Look for the word "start" in the data below, and copy every line that holds it.
(Beginning of MATERIAL FOR THIS EXERCISE)
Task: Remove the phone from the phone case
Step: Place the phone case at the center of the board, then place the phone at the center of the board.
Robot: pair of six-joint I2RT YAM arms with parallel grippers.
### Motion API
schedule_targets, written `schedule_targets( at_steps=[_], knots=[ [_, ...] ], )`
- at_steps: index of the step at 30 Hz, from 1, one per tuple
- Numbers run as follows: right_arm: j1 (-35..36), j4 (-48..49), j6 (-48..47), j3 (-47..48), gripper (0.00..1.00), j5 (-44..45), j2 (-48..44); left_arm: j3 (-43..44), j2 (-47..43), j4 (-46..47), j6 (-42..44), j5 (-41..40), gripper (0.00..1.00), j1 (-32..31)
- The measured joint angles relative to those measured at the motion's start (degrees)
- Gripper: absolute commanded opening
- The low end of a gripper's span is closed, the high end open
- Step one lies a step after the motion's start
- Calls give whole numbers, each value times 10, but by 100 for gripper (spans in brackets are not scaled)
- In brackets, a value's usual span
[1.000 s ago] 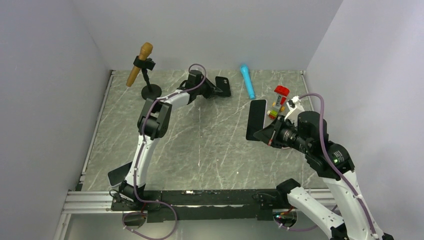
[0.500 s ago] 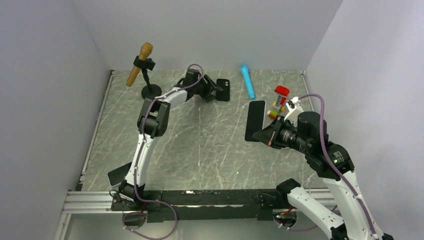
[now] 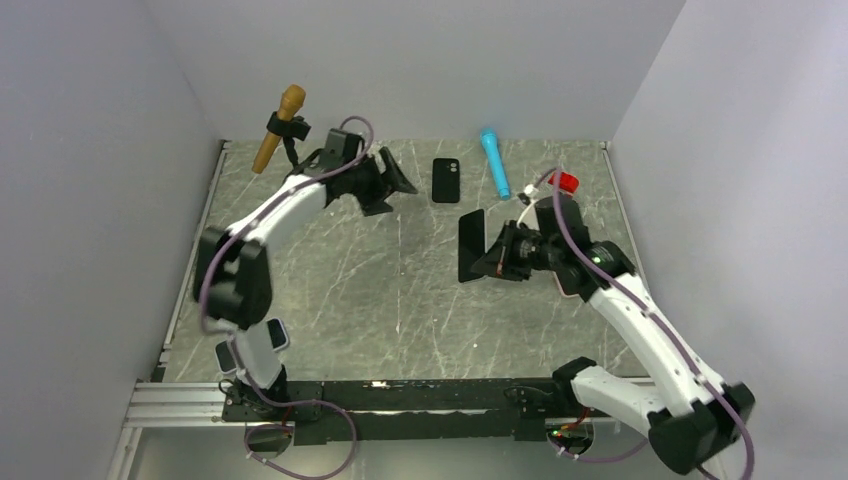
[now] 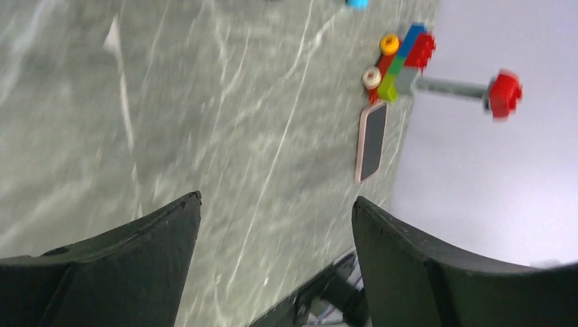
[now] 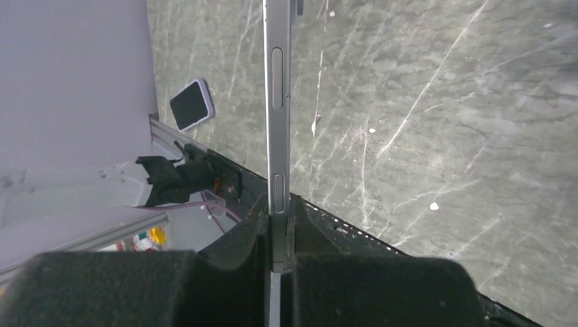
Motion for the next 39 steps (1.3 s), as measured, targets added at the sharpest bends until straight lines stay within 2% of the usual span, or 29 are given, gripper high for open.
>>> schedule_targets(
  at_steps=[6,11,14,18,22,29,33,39],
  knots=[
    [0,100,-5,-44,0,-43,110,-201,-279,-87,69,-61,85,-2],
    [0,192,-8,-68,0,-58,204,-333,-425,-163,91,-87,85,0],
    [0,243,-7,-84,0,-57,256,-371,-481,-196,93,-94,85,4],
    [0,286,-10,-86,0,-52,322,-376,-546,-225,94,-118,85,7],
    [0,330,-10,-96,0,-50,352,-369,-591,-251,100,-146,85,7],
    [0,397,1,-159,0,-42,353,-363,-603,-277,108,-181,86,8],
    [0,434,0,-182,5,-42,353,-339,-603,-292,108,-205,86,8],
    [-2,469,1,-200,19,-46,353,-313,-603,-294,108,-233,87,10]
  ],
)
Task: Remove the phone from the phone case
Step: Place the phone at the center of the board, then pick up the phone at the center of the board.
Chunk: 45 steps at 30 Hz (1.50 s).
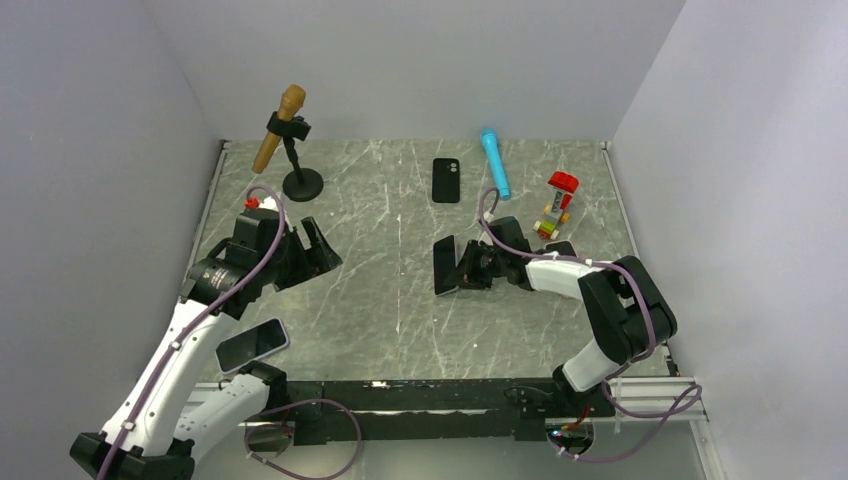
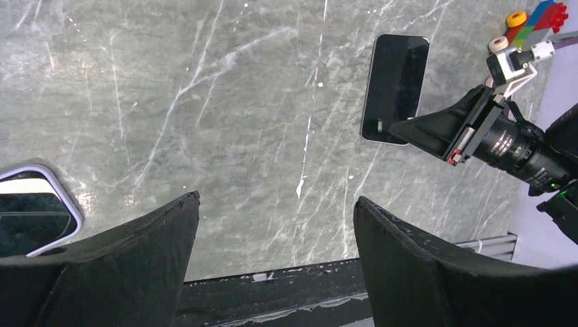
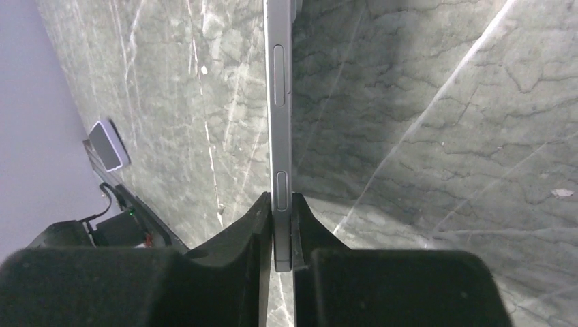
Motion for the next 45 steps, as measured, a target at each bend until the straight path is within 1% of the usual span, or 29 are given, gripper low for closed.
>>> schedule_targets(
  at_steps=[3,11,14,16,19,20,23,27,30,33,36,42,45],
  knots=[
    [0,-2,-6,0,24,7,2,0,0,0,0,-5,88,2],
    [-1,-61,-30,27,46,43,21,3,0,-2,-1,-9,98,6],
    [1,-81,-37,42,60,54,21,4,0,-4,-2,-11,99,10],
    [2,-95,-43,53,73,63,21,4,1,-7,-3,-15,99,16],
    [2,-119,-58,75,98,82,18,0,5,-14,-7,-15,99,41],
    [3,-126,-63,78,100,94,15,-3,5,-15,-10,-15,99,48],
    [2,-156,-76,83,100,126,1,-26,9,-23,-19,-14,99,91],
    [2,-206,-84,83,100,158,-19,-48,16,-59,-41,-28,99,149],
    [2,-229,-87,82,100,169,-40,-49,14,-106,-90,-72,99,184],
    [3,-238,-90,82,100,171,-67,-64,-1,-156,-162,-125,100,224],
    [4,-238,-95,82,100,170,-85,-81,-16,-186,-211,-150,99,249],
    [8,-247,-104,82,100,161,-92,-100,3,-195,-263,-154,99,295],
    [10,-255,-108,82,100,154,-100,-118,19,-188,-281,-140,99,318]
  ],
)
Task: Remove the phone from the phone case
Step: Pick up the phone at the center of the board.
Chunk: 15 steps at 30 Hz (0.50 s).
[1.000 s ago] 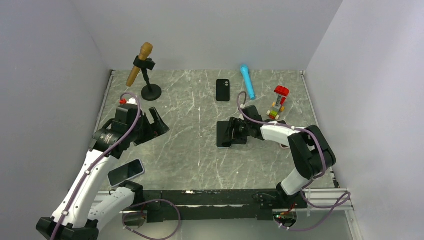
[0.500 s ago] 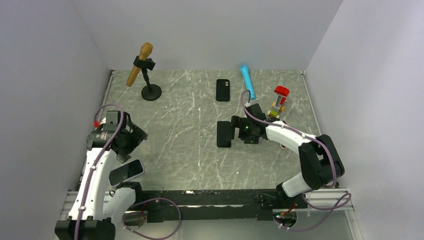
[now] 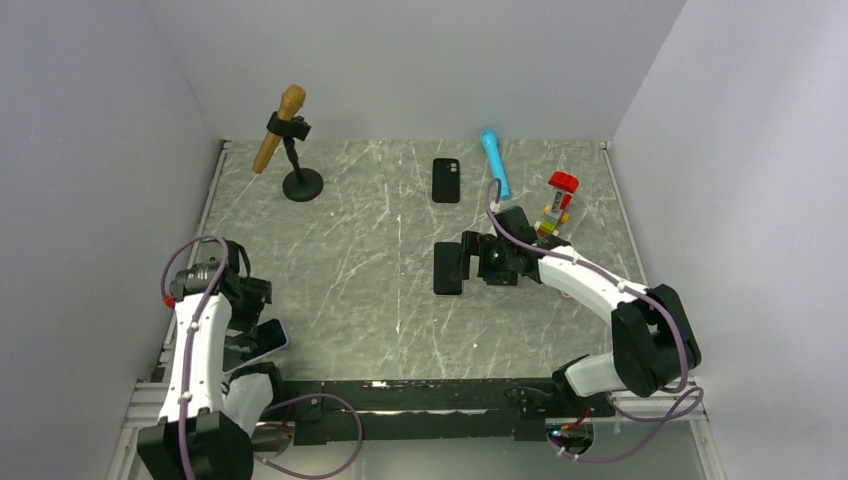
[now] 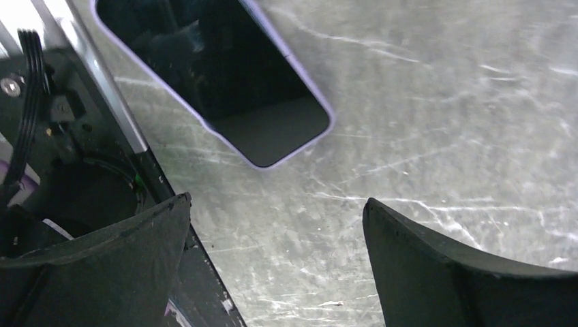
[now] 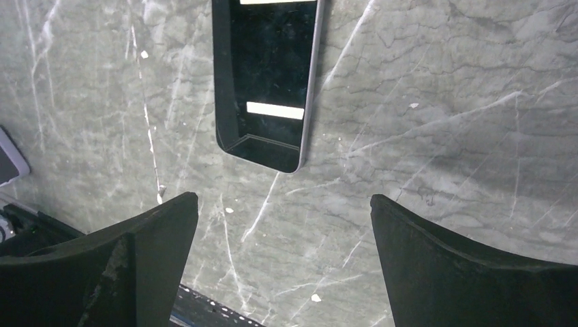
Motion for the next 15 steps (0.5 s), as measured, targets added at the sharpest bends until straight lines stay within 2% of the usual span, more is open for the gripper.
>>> schedule_targets(
  at_steps=[6,15],
  knots=[
    [0,-5,-5,-8,100,-14,-38,-61,29,14,-25,45,99,65],
    [1,-14,-8,-16,100,-23,-85,-95,31,42,-44,43,99,139]
  ],
)
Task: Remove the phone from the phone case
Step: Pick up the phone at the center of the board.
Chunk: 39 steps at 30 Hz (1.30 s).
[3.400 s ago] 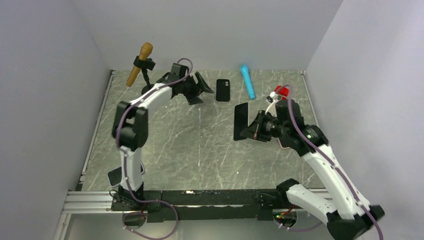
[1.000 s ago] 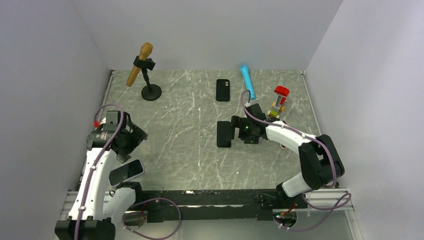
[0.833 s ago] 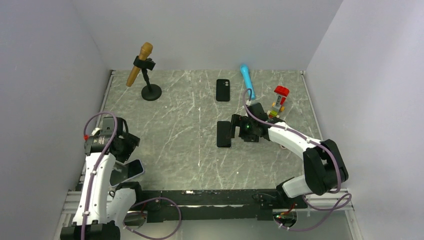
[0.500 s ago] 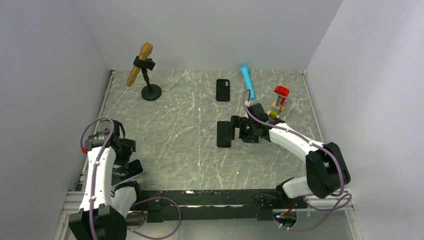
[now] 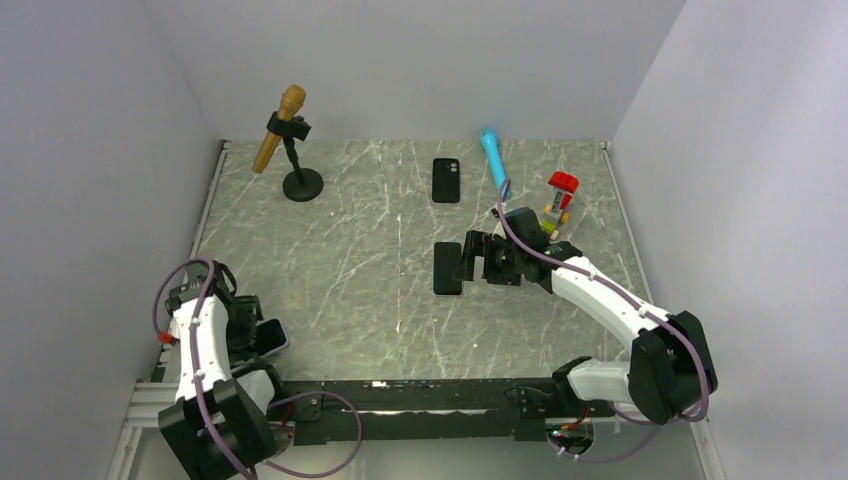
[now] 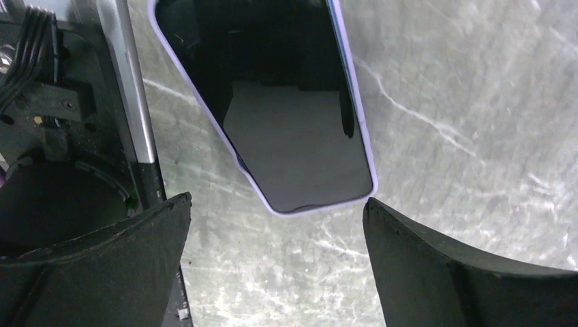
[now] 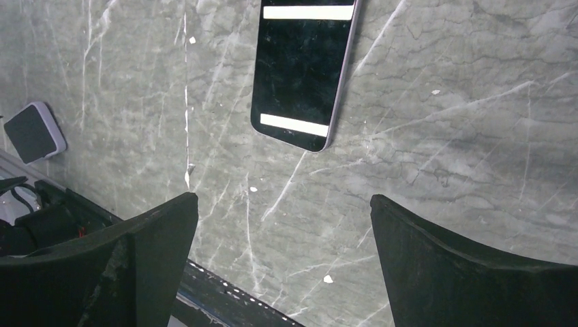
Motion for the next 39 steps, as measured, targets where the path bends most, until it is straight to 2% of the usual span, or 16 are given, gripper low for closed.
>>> schedule_targets(
  at_steps=[8,12,22,26,29,33,37,39],
  knots=[
    [0,-2,0,0,100,-6,1,-74,5,86,39,26,99,116],
    [0,-7,0,0,100,-6,1,-86,13,124,57,39,99,149],
    [0,-27,2,0,100,8,-4,-54,120,169,92,52,99,174],
    [0,-30,6,0,100,13,-12,-43,147,167,96,54,94,174],
    [0,-31,8,0,100,14,-13,-39,155,163,96,53,88,175],
    [0,-33,11,0,100,13,-13,-36,160,167,97,54,62,175],
    [0,-33,11,0,100,13,-14,-55,125,181,106,62,42,176],
    [0,-33,11,-2,100,15,-18,-66,104,187,113,65,38,177]
  ],
)
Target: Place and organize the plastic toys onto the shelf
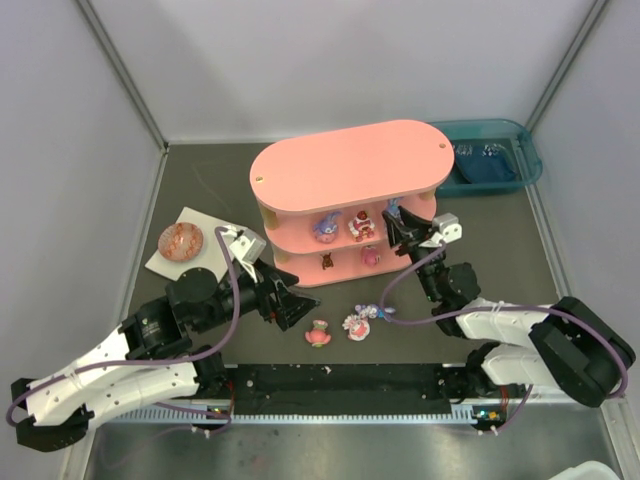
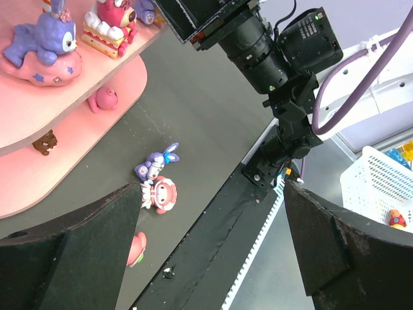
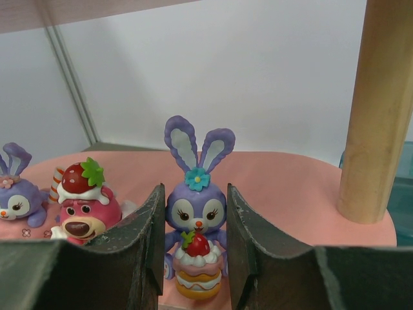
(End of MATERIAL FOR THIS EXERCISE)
* SOLUTION FOR THIS PROBLEM:
- The measured joint angles relative to those measured at the motion's start (degrees)
- Step one lies a step after the motion's start

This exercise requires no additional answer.